T.Pad(padding=50)(ori_img)

padded_imgs = [T.Pad(padding=padding)(ori_img) for padding in (3, 10, 30, 50)]

plot(ori_img, padded_imgs)

Resize

ori_img.size
# (1898, 1266)

resized_imgs = [T.Resize(size=size)(ori_img) for size in (30, 50, 100, ori_img.size[0])]

plot(ori_img, resized_imgs)

resized_imgs = [T.Resize(size=size)(ori_img) for size in ((30, 60), (50, 100), (100, 200))]

plot(ori_img, resized_imgs)

CenterCrop

center_crops = [T.CenterCrop(size=size)(ori_img) for size in (100, 150, 200, ori_img.size[0])]

plot(ori_img, center_crops)

center_crops = [T.CenterCrop(size=size)(ori_img) for size in ((100, 150), (150, 200), (200, 250))]

plot(ori_img, center_crops)

FiveCrop

(top_left, top_right, bottom_left, bottom_right, center) = T.FiveCrop(size=(500, 500))(ori_img)

plot(ori_img, [top_left, top_right, bottom_left, bottom_right, center])

Grayscale

gray_img = T.Grayscale()(ori_img)

plot(ori_img, [gray_img], cmap='gray')

ColorJitter

jitter = T.ColorJitter(brightness=.5, hue=.3)
jitted_imgs = [jitter(ori_img) for _ in range(4)]

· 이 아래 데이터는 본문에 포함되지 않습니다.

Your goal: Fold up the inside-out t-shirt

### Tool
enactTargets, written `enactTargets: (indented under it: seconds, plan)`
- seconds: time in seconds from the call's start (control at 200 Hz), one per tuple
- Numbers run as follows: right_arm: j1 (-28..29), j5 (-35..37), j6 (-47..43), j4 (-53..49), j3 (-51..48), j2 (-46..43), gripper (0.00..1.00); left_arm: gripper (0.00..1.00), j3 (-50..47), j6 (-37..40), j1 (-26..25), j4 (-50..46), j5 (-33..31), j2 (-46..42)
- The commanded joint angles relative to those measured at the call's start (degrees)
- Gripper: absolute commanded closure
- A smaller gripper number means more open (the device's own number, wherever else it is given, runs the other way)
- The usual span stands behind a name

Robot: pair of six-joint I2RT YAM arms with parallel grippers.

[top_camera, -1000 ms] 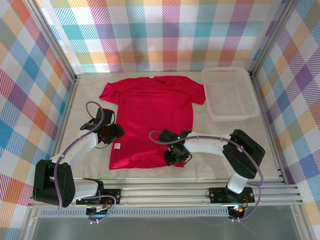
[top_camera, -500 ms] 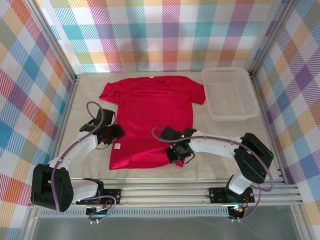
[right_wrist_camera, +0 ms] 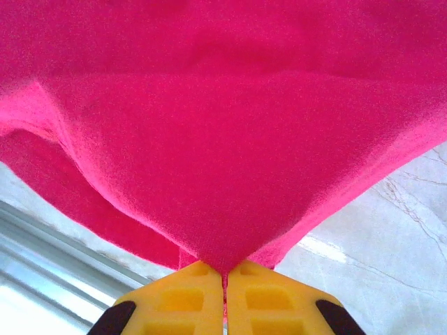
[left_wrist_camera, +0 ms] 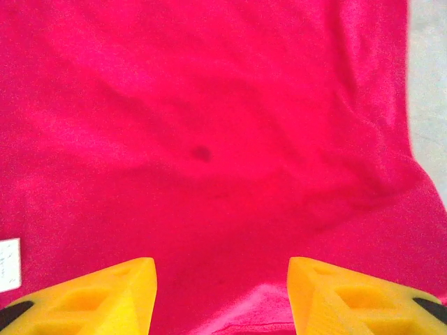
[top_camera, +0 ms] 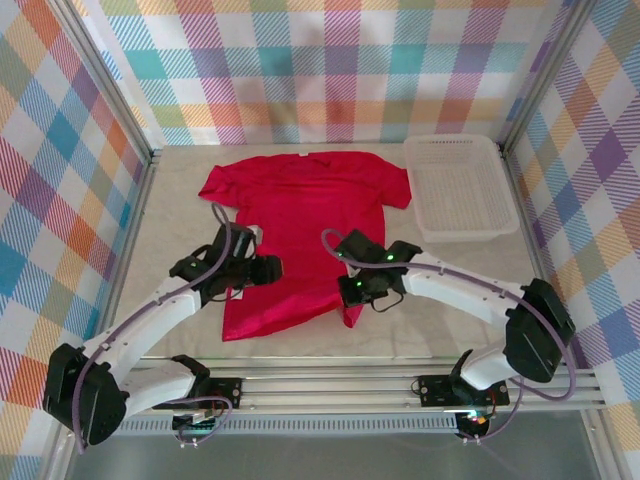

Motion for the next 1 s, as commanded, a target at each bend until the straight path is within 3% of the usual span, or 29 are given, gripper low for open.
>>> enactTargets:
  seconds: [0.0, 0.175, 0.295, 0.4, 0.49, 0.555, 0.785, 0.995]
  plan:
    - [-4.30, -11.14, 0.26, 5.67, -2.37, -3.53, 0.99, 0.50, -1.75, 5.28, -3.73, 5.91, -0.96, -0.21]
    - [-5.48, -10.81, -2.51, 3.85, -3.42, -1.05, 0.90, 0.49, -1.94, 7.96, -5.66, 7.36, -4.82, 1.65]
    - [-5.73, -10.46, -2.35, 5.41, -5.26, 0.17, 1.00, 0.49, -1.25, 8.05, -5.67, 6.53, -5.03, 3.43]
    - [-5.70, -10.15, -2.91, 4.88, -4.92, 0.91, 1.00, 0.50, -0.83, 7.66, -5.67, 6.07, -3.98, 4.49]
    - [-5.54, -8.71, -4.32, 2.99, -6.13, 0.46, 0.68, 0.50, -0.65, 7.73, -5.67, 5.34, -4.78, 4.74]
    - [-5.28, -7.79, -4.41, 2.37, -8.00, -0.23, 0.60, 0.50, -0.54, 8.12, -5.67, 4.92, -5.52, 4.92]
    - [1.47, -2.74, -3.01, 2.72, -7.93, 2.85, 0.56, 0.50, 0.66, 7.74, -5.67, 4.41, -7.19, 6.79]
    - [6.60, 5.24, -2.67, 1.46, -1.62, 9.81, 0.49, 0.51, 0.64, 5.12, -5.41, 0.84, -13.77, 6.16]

plot(ori_img, jitted_imgs)

GaussianBlur

blurrer = T.GaussianBlur(kernel_size=(5, 9), sigma=(0.1, 5))
blurred_imgs = [blurrer(ori_img) for _ in range(4)]

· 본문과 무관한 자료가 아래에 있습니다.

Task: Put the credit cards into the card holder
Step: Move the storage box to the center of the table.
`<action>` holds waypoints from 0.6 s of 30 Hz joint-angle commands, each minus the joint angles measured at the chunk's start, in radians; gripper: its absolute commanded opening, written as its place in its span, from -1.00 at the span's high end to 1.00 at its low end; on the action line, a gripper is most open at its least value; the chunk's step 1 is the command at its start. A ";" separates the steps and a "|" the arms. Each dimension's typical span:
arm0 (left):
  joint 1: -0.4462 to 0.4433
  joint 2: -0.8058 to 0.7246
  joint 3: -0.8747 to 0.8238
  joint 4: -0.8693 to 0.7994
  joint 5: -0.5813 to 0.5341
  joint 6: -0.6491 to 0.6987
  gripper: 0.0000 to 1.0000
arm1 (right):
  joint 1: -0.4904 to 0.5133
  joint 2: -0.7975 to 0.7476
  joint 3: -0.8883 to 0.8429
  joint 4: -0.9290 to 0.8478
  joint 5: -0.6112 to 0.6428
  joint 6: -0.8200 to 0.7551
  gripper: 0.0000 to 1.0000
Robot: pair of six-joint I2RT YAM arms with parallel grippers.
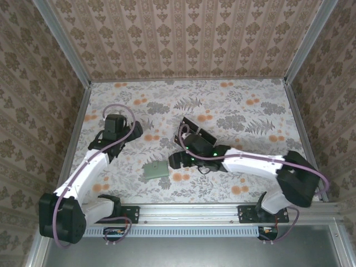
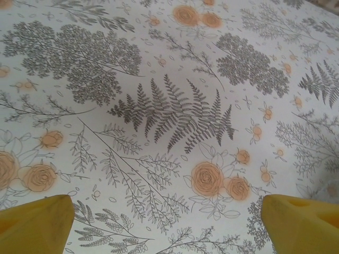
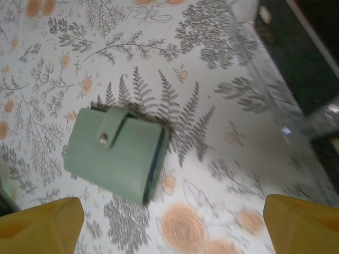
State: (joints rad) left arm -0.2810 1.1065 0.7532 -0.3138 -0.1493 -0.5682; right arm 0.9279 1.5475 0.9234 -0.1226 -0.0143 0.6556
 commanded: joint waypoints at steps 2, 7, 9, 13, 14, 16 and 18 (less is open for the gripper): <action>0.004 0.014 0.050 -0.076 -0.067 -0.058 -1.00 | 0.006 0.138 0.115 0.064 0.008 0.025 -0.78; 0.008 0.004 0.049 -0.081 -0.064 -0.078 -1.00 | 0.006 0.273 0.200 0.066 0.040 0.030 -0.77; 0.009 -0.001 0.049 -0.086 -0.060 -0.079 -1.00 | 0.004 0.304 0.216 0.066 0.055 0.030 -0.78; 0.010 -0.017 0.046 -0.103 -0.055 -0.069 -0.99 | -0.012 0.342 0.224 0.070 0.085 0.035 -0.77; 0.009 -0.021 0.045 -0.106 -0.056 -0.063 -0.99 | -0.019 0.345 0.221 0.074 0.093 0.037 -0.78; 0.011 -0.028 0.043 -0.112 -0.057 -0.057 -1.00 | -0.036 0.343 0.211 0.085 0.105 0.039 -0.78; 0.011 -0.033 0.038 -0.115 -0.058 -0.053 -1.00 | -0.057 0.338 0.200 0.087 0.118 0.037 -0.77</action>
State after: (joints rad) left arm -0.2790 1.0966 0.7776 -0.3943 -0.1917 -0.6250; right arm 0.9016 1.8828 1.1198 -0.0502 0.0456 0.6823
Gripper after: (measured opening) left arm 0.997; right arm 0.888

plot(ori_img, blurred_imgs)

RandomPerspective

perspective_transformer = T.RandomPerspective(distortion_scale=0.5, p=1.0)
perspective_imgs = [perspective_transformer(ori_img) for _ in range(4)]

plot(ori_img, perspective_imgs)

RandomRotation

rotater = T.RandomRotation(degrees=(0, 180))
rotated_imgs = [rotater(ori_img) for _ in range(4)]

plot(ori_img, rotated_imgs)

RandomAffine

affine_transformer = T.RandomAffine(degrees=(30, 70), translate=(0.1, 0.3), scale=(0.5, 0.75))
affine_imgs = [affine_transformer(ori_img) for _ in range(4)]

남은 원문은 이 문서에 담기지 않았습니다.